Can you teach your children to be altruistic? “Yes”, but not using inheritances

There are plenty of reasons for why parents support their adult children by making financial transfers to them. Scholars generally agree that these many motives can be classified in three different broad classes: altruism (they just love their kids); reciprocity (hey, they expect something back, for instance to get care support when they age); status transmission (they want you to keep up with the Joneses’ kids) [see here for a detailed discussion of these motivations:]

However, within these broad classes there is a special reason for why parents might be generous towards their adult children: because their own parents taught them to do that! But, how can that happen? How can you teach your children that when they will be old they should be generous with their own adult children – you grandchildren?

In a recent article I wrote with two other colleagues we have found that one very practical way to teach your children to be generous in supporting their adult children is helping them out in buying their home. But not all types of help are useful.
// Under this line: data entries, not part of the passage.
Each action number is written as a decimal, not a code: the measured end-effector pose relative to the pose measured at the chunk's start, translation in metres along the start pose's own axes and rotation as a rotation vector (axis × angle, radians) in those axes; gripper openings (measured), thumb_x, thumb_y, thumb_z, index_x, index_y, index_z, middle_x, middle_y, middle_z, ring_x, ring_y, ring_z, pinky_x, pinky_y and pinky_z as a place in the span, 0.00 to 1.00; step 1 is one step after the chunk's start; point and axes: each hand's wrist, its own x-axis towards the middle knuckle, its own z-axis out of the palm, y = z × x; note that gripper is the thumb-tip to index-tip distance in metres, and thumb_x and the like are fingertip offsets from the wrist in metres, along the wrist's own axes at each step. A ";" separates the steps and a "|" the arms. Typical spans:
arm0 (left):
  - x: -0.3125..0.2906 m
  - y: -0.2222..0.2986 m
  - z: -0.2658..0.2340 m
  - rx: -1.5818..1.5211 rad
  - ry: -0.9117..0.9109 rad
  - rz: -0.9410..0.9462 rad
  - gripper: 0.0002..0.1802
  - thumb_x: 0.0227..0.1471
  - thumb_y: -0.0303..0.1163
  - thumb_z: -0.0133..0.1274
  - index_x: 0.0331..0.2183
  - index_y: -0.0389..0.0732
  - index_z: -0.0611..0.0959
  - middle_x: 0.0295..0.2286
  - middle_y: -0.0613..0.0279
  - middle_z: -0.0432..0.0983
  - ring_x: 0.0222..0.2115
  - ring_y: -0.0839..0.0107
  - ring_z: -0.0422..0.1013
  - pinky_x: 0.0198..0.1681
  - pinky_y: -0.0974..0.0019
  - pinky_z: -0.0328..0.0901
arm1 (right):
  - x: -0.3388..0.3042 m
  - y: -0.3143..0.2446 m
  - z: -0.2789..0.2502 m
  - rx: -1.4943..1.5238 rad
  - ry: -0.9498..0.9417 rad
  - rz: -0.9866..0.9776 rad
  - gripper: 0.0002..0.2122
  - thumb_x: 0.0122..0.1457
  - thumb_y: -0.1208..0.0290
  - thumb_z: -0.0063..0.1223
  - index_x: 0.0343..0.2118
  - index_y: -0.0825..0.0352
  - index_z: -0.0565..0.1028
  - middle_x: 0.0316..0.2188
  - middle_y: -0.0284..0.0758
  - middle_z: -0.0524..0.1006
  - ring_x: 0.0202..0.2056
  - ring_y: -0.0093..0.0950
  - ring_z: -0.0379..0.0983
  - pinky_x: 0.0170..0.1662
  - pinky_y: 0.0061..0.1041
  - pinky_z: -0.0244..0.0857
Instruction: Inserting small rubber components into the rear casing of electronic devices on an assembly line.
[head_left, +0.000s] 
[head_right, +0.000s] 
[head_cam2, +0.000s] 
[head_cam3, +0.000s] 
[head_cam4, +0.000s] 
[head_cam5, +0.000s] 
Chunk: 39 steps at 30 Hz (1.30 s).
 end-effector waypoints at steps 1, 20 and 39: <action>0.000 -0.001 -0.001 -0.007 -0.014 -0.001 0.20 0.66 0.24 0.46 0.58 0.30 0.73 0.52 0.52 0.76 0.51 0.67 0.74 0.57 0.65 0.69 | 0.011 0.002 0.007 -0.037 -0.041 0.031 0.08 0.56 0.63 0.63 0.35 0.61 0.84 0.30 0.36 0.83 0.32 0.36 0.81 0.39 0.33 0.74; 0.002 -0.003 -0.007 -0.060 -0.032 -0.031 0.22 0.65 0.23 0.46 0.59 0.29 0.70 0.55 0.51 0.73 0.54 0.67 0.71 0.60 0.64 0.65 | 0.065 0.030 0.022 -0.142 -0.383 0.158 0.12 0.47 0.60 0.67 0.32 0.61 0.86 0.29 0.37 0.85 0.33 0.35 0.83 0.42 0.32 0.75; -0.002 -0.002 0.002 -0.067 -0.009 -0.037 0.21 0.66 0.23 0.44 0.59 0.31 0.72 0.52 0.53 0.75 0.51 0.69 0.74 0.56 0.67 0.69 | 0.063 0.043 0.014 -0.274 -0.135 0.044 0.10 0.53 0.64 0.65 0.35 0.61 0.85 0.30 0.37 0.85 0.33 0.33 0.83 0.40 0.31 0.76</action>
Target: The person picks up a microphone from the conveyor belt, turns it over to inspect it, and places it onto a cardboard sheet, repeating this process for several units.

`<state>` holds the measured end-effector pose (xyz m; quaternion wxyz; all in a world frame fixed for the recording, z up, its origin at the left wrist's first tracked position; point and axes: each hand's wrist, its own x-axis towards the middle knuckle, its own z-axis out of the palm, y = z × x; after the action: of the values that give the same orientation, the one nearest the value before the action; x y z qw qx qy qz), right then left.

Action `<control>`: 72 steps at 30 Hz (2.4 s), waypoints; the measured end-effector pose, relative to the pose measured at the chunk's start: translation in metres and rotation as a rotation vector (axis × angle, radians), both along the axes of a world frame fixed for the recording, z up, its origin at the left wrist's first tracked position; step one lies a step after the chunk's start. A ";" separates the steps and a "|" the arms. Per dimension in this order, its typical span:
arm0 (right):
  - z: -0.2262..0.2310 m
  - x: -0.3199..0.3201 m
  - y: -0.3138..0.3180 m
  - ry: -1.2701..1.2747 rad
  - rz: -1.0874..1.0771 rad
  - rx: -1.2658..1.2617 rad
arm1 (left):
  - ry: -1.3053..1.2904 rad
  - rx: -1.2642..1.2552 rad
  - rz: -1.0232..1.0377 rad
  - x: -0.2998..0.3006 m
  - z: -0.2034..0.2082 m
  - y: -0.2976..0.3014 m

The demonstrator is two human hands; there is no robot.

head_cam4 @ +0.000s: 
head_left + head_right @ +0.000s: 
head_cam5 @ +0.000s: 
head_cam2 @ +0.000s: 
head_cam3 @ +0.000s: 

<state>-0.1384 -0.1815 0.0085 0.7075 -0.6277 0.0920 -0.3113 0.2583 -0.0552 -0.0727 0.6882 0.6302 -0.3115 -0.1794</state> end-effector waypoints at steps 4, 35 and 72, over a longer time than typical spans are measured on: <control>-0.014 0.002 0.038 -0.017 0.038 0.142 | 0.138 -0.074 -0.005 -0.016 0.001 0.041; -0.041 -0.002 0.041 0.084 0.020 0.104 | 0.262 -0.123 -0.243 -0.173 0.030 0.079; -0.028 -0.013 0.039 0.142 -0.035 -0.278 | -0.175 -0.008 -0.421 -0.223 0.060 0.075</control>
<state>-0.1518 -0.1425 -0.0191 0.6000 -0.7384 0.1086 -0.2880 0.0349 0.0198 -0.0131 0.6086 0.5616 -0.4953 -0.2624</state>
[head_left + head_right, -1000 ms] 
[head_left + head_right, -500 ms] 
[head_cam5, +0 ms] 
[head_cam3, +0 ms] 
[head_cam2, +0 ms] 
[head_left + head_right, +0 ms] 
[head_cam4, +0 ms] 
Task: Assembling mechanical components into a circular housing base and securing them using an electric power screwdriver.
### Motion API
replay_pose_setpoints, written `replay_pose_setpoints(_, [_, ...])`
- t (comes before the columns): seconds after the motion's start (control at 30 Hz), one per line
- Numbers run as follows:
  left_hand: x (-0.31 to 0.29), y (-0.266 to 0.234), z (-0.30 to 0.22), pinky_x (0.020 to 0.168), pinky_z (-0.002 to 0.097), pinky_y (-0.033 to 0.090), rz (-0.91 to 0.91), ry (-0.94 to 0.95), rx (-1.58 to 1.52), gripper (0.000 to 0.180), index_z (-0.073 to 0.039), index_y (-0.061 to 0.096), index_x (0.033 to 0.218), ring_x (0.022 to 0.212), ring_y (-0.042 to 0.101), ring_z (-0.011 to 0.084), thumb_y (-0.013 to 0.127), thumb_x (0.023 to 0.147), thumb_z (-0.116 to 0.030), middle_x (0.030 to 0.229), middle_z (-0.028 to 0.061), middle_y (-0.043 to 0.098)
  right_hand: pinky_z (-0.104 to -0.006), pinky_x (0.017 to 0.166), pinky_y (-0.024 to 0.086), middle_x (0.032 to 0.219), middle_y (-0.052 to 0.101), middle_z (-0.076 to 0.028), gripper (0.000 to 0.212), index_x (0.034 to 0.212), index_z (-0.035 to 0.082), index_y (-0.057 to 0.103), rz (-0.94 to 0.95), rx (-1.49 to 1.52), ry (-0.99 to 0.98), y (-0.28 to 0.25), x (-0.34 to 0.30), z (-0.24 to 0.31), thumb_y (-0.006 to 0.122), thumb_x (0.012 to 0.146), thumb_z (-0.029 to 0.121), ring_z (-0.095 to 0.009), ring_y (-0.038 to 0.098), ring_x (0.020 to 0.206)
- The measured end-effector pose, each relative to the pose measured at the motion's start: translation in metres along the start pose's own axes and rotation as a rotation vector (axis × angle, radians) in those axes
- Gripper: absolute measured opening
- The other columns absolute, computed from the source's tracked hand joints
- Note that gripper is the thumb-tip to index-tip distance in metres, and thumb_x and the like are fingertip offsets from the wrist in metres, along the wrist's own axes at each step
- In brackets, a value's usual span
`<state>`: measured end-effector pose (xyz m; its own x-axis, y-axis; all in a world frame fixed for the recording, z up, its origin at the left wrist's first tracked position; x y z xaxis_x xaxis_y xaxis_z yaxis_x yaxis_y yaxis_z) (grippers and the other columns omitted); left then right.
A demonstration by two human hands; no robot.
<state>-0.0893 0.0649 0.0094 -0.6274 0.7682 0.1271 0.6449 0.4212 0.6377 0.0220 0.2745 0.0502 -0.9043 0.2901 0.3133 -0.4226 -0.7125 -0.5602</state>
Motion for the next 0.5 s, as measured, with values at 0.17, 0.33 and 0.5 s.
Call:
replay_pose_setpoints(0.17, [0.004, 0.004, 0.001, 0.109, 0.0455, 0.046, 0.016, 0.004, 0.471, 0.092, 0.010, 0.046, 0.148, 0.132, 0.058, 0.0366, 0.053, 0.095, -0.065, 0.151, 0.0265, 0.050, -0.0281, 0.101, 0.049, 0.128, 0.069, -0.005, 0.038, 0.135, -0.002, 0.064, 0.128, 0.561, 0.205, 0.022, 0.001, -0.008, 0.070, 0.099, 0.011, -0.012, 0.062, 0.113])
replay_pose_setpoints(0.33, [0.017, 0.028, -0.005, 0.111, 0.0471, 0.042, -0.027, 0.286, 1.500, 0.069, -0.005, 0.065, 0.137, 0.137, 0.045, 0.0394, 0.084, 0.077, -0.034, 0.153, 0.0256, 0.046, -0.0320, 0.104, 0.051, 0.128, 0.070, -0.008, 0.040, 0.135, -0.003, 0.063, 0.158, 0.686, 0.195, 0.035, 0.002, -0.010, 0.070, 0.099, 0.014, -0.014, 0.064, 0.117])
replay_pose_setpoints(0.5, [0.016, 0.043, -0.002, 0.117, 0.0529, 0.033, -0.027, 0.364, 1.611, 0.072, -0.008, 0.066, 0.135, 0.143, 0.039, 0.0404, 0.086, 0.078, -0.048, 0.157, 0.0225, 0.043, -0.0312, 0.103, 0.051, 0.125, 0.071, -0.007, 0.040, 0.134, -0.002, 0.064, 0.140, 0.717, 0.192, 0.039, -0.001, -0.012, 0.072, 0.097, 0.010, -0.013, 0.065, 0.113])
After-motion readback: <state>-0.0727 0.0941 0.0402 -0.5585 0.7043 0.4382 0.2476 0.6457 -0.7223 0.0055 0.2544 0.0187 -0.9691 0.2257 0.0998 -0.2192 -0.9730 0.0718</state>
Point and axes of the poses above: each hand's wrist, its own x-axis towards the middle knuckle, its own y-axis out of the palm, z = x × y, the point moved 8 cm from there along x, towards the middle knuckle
In our study we took into consideration the entire life-long housing career of respondents, we observe that support received to acquire a home along one’s life course has an important demonstration effect: those parents who have received their home as a gift or have received economic support for buying it are more prone to provide help to their adult children. In contrast those who have acquired their home by inheriting it when their parents died are not more likely to make financial transfers to their children. In other words: if you want to teach your children to be generous toward their adult children you should help them out in buying a home when you are still alive, whereas leaving a (huge) inheritance to them will not make it work.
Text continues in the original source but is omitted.